Google Search and the Tip of the Iceberg

The Web is often considered the known content universe. Indeed it appears that today, everything that could be digital has become digital and can be found on the web – articles, images, music, movies, and games. Since every search query on Google returns millions of hits, all digital content in the world is available through the Google search. After all, Google indexed and cached the entire World Wide Web, didn’t they?

Not so. Google only exposes content that wants to be found. It is content on the public Web that is not protected by any security. A vast majority of content, however, resides behind a login challenge that prevents Google from indexing it. In fact, the 2003 study “How Much Information?” conducted by the by the University of California, Berkeley, estimates that less than 1% of content is exposed on the public Web (“Surface Web”) while the majority resides in the “Deep Web”. While the Internet has evolved since 2003, the percentage of content not indexed by Google and other search engines remains huge.

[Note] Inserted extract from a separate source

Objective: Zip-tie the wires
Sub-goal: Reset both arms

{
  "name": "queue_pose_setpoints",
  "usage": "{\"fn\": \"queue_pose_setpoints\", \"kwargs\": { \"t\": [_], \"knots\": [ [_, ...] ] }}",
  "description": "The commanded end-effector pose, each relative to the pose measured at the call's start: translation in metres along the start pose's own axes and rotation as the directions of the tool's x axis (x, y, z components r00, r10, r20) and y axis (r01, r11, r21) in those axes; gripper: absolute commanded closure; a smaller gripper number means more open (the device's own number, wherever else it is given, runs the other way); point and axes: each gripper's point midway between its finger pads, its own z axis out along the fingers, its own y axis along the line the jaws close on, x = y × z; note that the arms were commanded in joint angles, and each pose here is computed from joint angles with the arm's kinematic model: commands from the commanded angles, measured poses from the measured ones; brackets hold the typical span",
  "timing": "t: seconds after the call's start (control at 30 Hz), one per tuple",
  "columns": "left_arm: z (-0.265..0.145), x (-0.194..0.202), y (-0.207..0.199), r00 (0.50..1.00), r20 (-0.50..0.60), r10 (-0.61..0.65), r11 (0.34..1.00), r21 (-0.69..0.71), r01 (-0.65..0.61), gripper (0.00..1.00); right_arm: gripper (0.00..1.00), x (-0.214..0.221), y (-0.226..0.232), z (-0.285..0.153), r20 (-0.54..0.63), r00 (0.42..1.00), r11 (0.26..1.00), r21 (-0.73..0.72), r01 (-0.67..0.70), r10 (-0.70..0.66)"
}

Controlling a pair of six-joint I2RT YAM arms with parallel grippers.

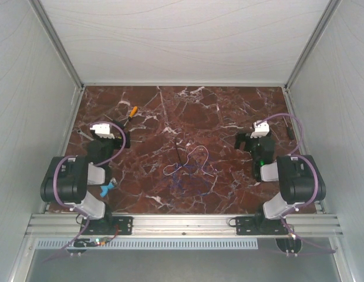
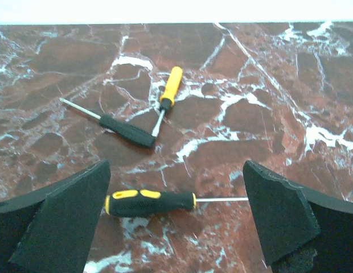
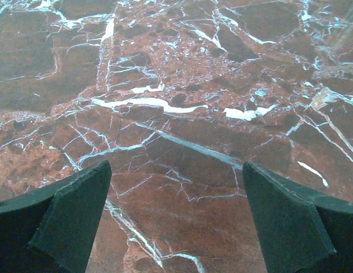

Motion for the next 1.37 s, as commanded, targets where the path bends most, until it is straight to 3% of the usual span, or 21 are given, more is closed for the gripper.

Searching secure content is not trivial which is why Google has only a modest presence in the enterprise. Restricted access to content applies not only to the content itself but also to the index and search results. Not only should you be prevented from accessing the document you are not authorized to see but you should also not be able to see a link with the document’s name in the search results. And so Google takes the easy way out by searching only the unprotected content. Search with security – an absolute must in the enterprise – is a much harder nut to crack.

There is another trick that makes Google’s job easier. It really searches content that really wants to be found – content that has been optimized for search. There is an entire industry called Search Engine Optimization (SEO) which spends millions of dollars on making sure the content employs all kinds of tricks to ensure that Google can find it easily and rank it as relevant. That’s of course not the case for the deep Web content, not to mention documents and other types of content in the enterprise. And Page Rank, Google’s famed relevance algorithm, is based on hyperlinks between Web pages that don’t really exist in the world of enterprise content.

The public Web searchable via Google only represents the tip of the iceberg and searching secure content on the web or content in the enterprise is much more difficult.